In the biologist’s dream, a sea bird has been banded too tight and is in trouble in the water, thrashing around to try to get rid of the constraining tag. She jumps into the ocean, braving hungry sharks to try to rescue the bird, and follows it all the way to the Golden Gate bridge, where things get confused as lots of people enter the scene.
In another scientist’s dream, something strange is going on in the vast colony of murrs on one of the islands. He goes to investigate and discovers that some people have infiltrated the colony, disguised as murrs, with the aim of stealing the birds’ eggs.
In yet another scientist’s dream, his team of observers are playing hockey against a team of cormorants, with drunken elephant seals for a rowdy audience.
These are samples from a group dream log maintained by members of the scientific observation team on the Farallon Islands over the past 20 years. The sampling was made public in a most interesting article by Carolyn Jones (“Farallones biologists record similar dreams”) in the San Francisco Chronicle today.

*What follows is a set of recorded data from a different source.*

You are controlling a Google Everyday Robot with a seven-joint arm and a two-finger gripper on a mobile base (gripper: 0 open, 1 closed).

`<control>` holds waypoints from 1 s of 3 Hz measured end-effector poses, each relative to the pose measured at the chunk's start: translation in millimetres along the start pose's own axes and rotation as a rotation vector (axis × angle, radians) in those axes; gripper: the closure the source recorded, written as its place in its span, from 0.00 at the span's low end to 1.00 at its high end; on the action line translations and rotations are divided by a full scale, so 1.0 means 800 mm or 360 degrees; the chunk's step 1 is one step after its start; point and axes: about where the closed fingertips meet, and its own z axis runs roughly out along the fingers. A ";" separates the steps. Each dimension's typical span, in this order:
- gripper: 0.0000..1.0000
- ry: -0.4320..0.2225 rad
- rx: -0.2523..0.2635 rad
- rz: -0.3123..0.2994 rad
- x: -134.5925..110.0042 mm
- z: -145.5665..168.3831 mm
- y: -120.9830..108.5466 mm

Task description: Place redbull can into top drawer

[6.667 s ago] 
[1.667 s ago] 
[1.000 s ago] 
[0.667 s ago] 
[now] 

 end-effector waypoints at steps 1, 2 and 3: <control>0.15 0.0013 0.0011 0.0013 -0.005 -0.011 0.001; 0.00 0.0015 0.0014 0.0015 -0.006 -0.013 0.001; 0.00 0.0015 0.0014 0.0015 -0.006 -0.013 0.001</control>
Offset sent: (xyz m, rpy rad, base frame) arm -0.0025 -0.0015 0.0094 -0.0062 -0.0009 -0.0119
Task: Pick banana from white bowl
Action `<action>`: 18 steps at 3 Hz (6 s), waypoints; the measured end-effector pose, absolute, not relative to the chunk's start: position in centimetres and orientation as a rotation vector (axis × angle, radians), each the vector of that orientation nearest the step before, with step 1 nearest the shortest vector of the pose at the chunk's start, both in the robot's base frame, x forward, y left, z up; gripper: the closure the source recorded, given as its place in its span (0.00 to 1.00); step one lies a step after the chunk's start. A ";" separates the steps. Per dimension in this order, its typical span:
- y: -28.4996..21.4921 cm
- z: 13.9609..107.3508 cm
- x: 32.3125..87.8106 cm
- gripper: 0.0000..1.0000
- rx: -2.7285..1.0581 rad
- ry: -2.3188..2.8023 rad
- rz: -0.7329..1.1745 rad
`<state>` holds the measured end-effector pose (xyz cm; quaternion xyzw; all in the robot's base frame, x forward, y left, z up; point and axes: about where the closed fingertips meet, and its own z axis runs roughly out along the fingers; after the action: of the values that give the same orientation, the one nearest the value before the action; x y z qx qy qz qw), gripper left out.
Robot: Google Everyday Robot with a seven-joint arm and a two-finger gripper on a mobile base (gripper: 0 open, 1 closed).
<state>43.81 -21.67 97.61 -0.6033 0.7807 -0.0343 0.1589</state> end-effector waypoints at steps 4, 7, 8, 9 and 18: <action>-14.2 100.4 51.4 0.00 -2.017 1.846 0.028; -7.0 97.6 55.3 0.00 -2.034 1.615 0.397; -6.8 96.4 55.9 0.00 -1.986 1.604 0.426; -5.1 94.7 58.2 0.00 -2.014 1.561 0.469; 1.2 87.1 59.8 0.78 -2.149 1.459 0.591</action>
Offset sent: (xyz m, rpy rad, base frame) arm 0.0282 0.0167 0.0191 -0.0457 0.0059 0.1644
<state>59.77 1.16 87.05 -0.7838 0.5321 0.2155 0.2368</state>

I hope the full log of these dream reports will be made public. They may constitute fascinating raw data on how members of a close-knit community can share a life in dreams as well as in waking reality. Common themes recur in these reports: the threat of human intrusion on the fragile environment of sea birds and aquatic mammals, danger in the water in shark season, close encounters between humans and other life forms. It would be interesting to know whether the dreams of two or more biologists on a given night match up even more closely, for example in scouting a particular development that could threaten a bird colony, or warn of danger at sea for a member of the scientific team.
On a given day, there are only six or seven biologists on the Faralllones, meeting for dinner each night at one of the two Victorian houses at the base of the pyramid hill, with its lighthouse, on the southeast island. Only 27 miles from San Francisco, they are nonetheless quite remote from the modern world, and much closer to the elemental powers of wind and water than most city-dwellers can imagine. Perhaps, under these circumstances, they have slipped into a kind of mutual dream “entrainment” that is in no way exotic to indigenous peoples, or to many of our ancestors, or to circles of active dreamers today.
Communal dreaming can be developed, consciously, as a means of scanning the environment that goes beyond scientific instruments, and can be life-supporting and even life-preserving. In The Secret History of Dreaming, I describe how the Andaman islanders have a practice of conscious mutual dreaming that enabled them to receive early warning of the Asian tsunami of December 2004 and get out of its way, abandoning their coastal fishing settlements for the uplands while tourists on nearby shores were swept away.
In my own Active Dreaming circles, we have kept group logs of some of our dream expeditions, and I quote from these in the epilogue to my Dreamways of the Iroquois. While the group dream log of the biologists in the Farallones is thus by no means unique, it is a wonderful initiative that may inspire many to think more about the possibilities for dreaming as a social, as well as an individual, experience.
Southeast Farallon island from Mirounga Bay. Farallon means “steep rock” or “cliff” in Spanish.